OPPOSING CARDS: Some Possibilities
REINFORCING CARDS: Some possibilities
The Seven of Swords is tied to the Five of Swords because both cards involve separation from others. On the Seven we see a man tiptoeing away from society (the colorful pavilions). He's taken some swords and seems rather pleased with his successful heist. He gives the impression of having secret, solitary plans.
This card sometimes represents the "lone-wolf" style - the desire to run lone and free. In films, the lone-wolf hero always acts totally on his own. He discovers, investigates and solves every problem using only his own wits and resources. He believes he's successful because he ignores the fumbling efforts of ordinary people.
In readings, the Seven of Swords can be a sign that you or someone else wants to be a lone wolf. You feel that you will be more effective and comfortable on your own. This approach is useful when you need to bypass an ineffectual group or assert your independence, but it can also be troubling. We cannot be happy and productive for long without some commitment to others. If you feel inclined to act alone, be sure this isolation is really working for you.
Sometimes the Seven of Swords means that you are running from something - commitment, responsibility, hard work, love. You may be procrastinating, letting problems slip because you don't want to deal with them. Sometimes we just have to face what has to be faced. The Seven of Swords lets you know when you might be making things worse for yourself and others by running away.

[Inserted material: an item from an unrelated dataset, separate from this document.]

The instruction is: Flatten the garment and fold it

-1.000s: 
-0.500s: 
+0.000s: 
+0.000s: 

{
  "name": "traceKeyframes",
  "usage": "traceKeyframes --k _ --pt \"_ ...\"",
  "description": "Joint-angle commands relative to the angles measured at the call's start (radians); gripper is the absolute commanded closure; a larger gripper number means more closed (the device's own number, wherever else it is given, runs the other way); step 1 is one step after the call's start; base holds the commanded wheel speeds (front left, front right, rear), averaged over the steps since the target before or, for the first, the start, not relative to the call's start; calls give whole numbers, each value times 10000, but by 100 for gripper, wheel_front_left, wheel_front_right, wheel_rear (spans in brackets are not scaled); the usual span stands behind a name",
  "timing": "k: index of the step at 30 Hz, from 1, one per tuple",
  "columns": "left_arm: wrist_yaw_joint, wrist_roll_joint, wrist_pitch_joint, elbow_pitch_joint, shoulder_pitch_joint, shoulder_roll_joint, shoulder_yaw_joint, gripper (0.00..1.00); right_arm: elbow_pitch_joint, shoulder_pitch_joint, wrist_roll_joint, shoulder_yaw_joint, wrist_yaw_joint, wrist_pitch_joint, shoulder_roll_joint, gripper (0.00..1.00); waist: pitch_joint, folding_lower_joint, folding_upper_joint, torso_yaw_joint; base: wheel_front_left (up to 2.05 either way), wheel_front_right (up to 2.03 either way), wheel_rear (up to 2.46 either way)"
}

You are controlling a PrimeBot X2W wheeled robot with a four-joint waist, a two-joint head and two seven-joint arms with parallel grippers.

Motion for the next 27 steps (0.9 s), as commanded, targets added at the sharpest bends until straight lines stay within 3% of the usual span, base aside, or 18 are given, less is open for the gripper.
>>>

The Seven of Swords can also indicate a hidden dishonor - a choice you or another has made that does not do justice to the highest. We all make wrong choices that we want to hide. Some of these are minor, some serious. Your inner voice will tell you when this is happening. When you see the Seven of Swords, take a good look at what you're doing because hidden dishonors will eat away at your happiness and self-respect.